Narrowing the barrier layers between quantum wells improves carrier transport and delays the fall-off in efficiency of solid state light emission known as "droop".

By slashing the thickness of InGaN barrier layers in its chips, a US team has given a big boost to LEDs high current operation.

In GaN-based diodes external quantum efficiency (EQE) typically falls when current densities exceed 50 Acm-2, but Virginia Commonwealth University researchers have raised this peak to 1100 Acm-2.

Hadis Morkoç s group described 400-410 nm LEDs with 12 nm and 3 nm thick barrier layers surrounding their quantum-wells (QW) in Applied Physics Letters in October.

In some of the 3 nm barrier LEDs, EQE remained nearly constant up to 2000 Acm-2. This is drastically different from the sharp EQE drop-off seen in today s commercial LEDs.

The barrier layers are used to control the flow of carriers to an LED s QW, and are often made from GaN. Morkoç believes that the composition of these barriers are central to the “droop” in efficiency at higher currents.

“Poor hole transport and injection through the barrier leading to serious electron leakage without contributing to radiative recombination are responsible,” he writes.

The active regions in the team s devices were made from six 2 nm thick In0.14Ga0.86N layers, separated by In0.01Ga0.99N barriers.

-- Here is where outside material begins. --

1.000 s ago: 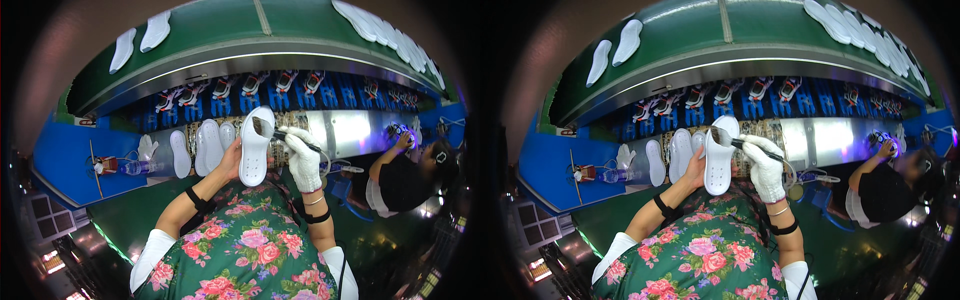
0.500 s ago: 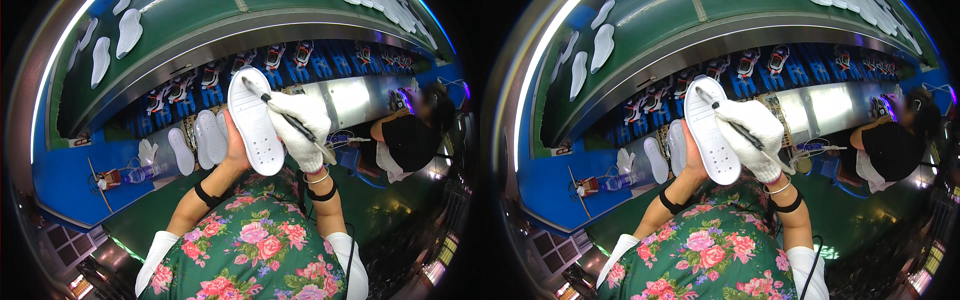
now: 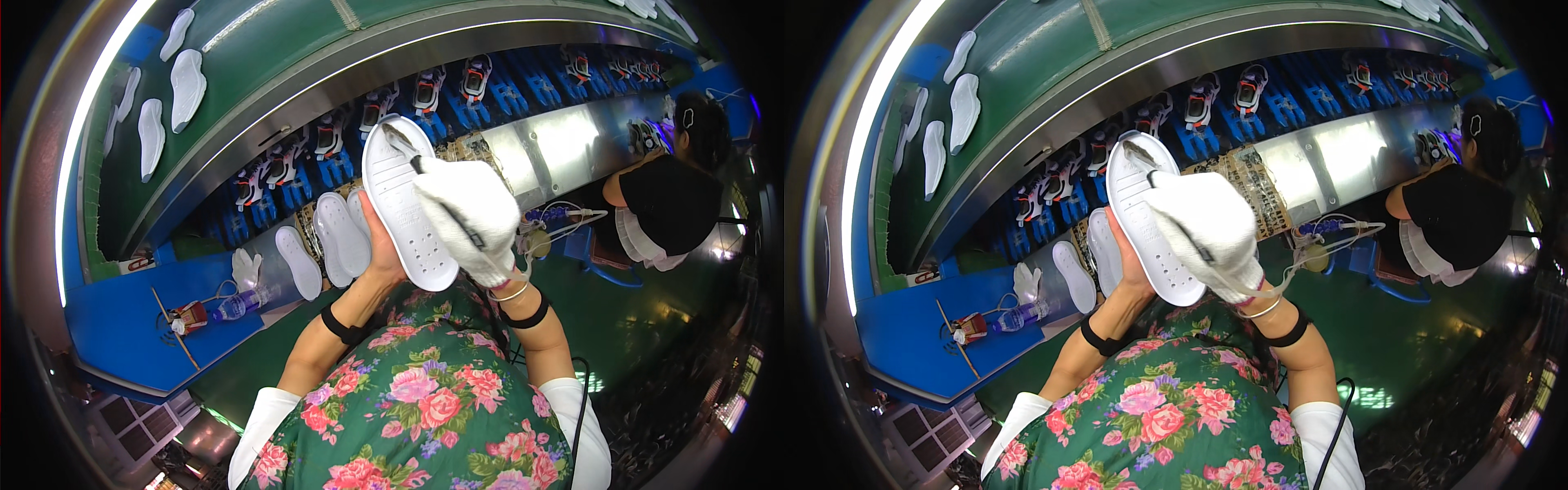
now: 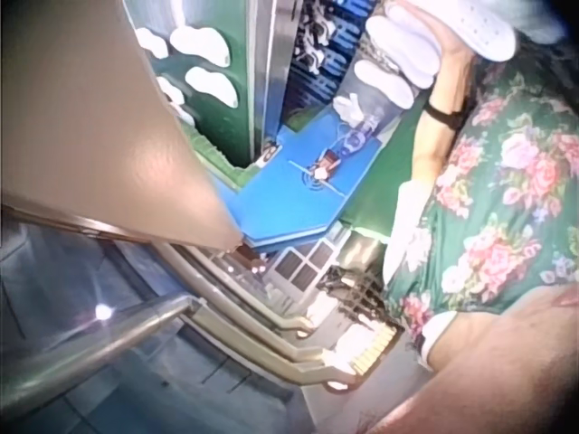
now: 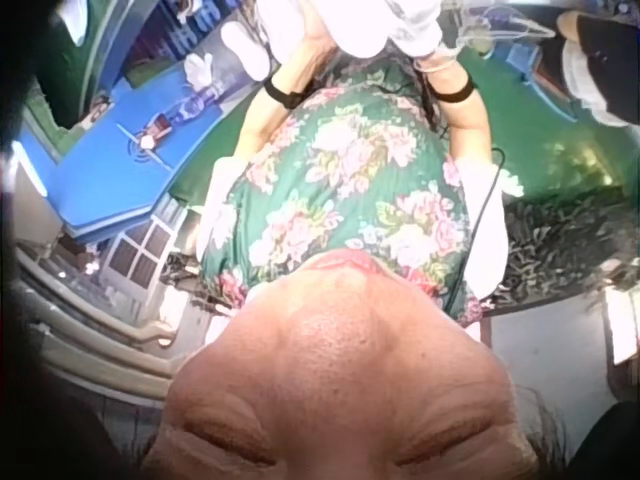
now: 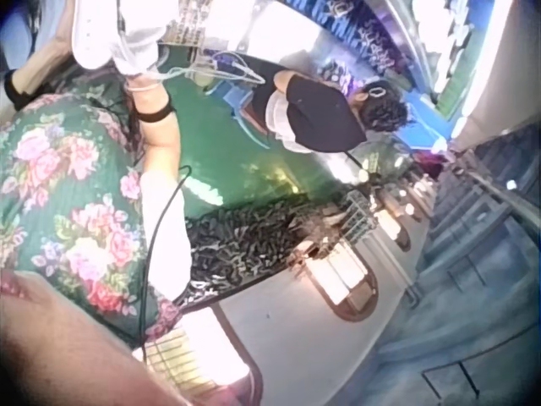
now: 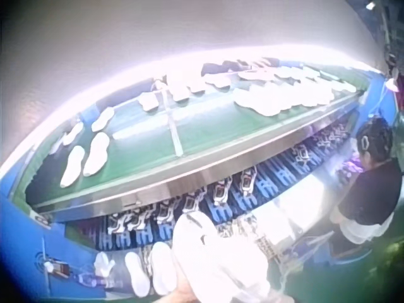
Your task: Applying glue to the bottom of shoe soles using a brush.
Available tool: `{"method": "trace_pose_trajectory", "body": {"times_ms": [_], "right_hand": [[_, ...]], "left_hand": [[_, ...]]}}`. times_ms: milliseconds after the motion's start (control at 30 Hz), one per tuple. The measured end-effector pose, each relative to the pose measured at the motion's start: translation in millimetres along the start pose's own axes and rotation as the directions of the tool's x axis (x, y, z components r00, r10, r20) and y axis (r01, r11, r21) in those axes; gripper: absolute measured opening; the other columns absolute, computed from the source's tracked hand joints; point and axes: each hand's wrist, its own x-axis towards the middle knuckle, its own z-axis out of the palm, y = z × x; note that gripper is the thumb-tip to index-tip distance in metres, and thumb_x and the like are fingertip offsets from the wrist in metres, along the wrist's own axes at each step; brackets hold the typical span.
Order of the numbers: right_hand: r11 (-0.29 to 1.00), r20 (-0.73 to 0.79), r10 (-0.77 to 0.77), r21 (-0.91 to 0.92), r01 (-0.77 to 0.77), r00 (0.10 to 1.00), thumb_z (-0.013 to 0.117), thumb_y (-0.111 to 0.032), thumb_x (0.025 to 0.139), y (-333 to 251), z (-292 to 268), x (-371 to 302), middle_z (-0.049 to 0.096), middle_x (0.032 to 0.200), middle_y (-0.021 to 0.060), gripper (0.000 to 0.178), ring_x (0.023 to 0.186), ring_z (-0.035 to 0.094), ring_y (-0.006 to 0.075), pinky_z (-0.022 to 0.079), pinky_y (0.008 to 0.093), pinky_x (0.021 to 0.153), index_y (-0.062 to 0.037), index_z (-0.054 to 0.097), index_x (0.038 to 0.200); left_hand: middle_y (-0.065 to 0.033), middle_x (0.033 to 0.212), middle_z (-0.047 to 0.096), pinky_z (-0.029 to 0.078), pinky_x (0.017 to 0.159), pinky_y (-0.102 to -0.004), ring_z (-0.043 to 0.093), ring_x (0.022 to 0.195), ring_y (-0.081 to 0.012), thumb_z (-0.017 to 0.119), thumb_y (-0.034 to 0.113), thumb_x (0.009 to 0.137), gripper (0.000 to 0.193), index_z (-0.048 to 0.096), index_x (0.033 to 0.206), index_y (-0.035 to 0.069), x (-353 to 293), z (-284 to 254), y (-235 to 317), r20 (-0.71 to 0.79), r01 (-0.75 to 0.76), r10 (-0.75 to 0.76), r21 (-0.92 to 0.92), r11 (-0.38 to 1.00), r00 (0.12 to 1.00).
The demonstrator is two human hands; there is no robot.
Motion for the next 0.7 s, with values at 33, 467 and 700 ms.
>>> {"method": "trace_pose_trajectory", "body": {"times_ms": [33,467,700], "right_hand": [[0.999,0.044,-0.03,-0.034,0.032,0.999,0.077,-0.001,0.076,-2,-1,2,0.074,0.099,0.0161,0.025,0.087,0.071,0.0274,0.056,0.0365,0.079,-0.0032,0.076,0.101],[0.982,0.137,-0.156,0.127,0.138,0.978,0.075,-0.005,0.078,2,2,-15,0.074,0.1,0.0107,0.024,0.087,0.07,0.0289,0.056,0.0371,0.079,-0.0055,0.076,0.102],[0.987,0.134,-0.036,0.162,0.014,0.99,0.076,-0.005,0.078,7,-18,-10,0.075,0.104,0.0141,0.022,0.091,0.071,0.0278,0.056,0.0366,0.079,-0.0034,0.076,0.1]], "left_hand": [[-0.0114,0.148,0.049,0.04,0.114,-0.0439,0.051,0.132,-0.0287,0.026,0.083,0.091,0.095,0.033,0.154,0.012,1,-1,0,-0.003,0.006,-0.006,0.003,1.0,1.0],[-0.0126,0.147,0.048,0.042,0.111,-0.0448,0.051,0.131,-0.0293,0.024,0.084,0.091,0.096,0.033,0.154,0.013,12,-33,3,0.185,0.021,0.008,-0.154,0.988,0.983],[-0.0139,0.13,0.06,0.052,0.098,-0.0445,0.064,0.112,-0.0281,0.027,0.083,0.091,0.093,0.041,0.147,0.009,11,-16,16,-0.038,-0.012,0.005,-0.199,0.98,0.999]]}}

In different LEDs the barriers were either all 3 nm thick or all 12 nm thick.

Calculating the carrier distribution in the 12 nm barrier LED showed a hole concentration on the p-side of the active region seven orders of magnitude higher than the n-side. For the 3 nm barrier die the holes were uniformly distributed.

For the 12 nm barrier devices EQE peaked at 200 Acm-2, and electroluminescent intensity was higher than for the 3 nm devices up to 100 Acm-2. However, at 175 Acm-2 the luminescent intensity of the samples with 12 nm barriers was only half that of those with 3 nm barriers.